**REQUIRED ACTION:**
What is the number of lines in this listing that include the string "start"? Answer with that number by itself.

**INFORMATION SHOWN:**
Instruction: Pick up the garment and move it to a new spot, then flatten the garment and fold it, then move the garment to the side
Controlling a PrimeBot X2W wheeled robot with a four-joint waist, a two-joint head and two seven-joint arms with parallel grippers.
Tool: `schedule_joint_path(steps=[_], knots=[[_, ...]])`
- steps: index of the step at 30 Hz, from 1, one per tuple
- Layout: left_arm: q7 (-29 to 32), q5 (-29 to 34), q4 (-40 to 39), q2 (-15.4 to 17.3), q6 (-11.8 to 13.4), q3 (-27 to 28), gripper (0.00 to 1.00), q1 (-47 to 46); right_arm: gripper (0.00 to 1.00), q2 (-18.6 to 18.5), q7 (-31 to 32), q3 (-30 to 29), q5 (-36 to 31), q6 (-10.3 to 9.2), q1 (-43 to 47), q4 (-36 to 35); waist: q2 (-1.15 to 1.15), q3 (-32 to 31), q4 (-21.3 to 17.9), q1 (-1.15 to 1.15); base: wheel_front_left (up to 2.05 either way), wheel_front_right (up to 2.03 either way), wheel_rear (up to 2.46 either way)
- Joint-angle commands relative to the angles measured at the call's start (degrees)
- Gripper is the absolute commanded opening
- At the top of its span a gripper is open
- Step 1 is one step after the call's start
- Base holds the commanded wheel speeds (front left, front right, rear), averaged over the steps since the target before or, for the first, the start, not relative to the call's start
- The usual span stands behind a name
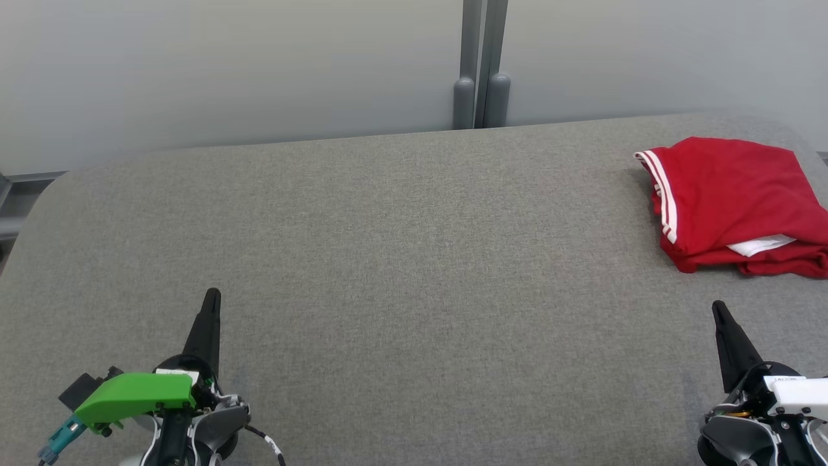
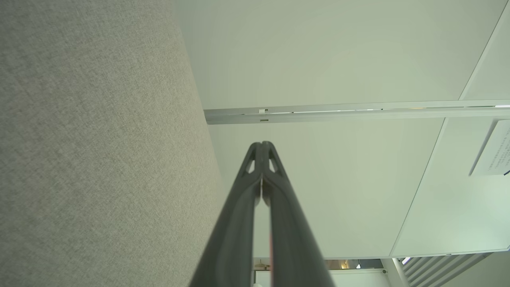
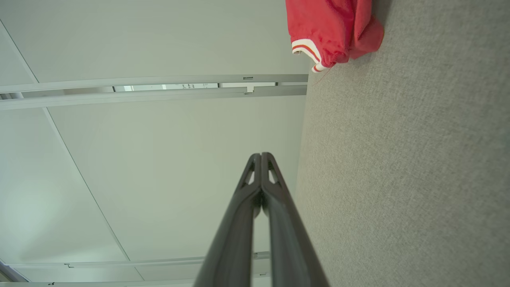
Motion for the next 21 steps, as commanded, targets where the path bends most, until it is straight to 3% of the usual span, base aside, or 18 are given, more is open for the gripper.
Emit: schedule_joint_path(steps=[1,21], knots=[[0.14,-0.27,-0.14,0.03,-0.27,0.09,0.00,-0.70,0.00,-0.24,0.15,-0.13,0.37,0.02,-0.39,-0.29,0.00,0.00,0.00,0.00,0.00,0.00,0.00],[0.13,-0.28,-0.14,0.03,-0.28,0.08,0.00,-0.70,0.00,-0.24,0.15,-0.13,0.37,0.02,-0.39,-0.29,0.00,0.00,0.00,0.00,0.00,0.00,0.00]])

**ANSWER BELOW:**
3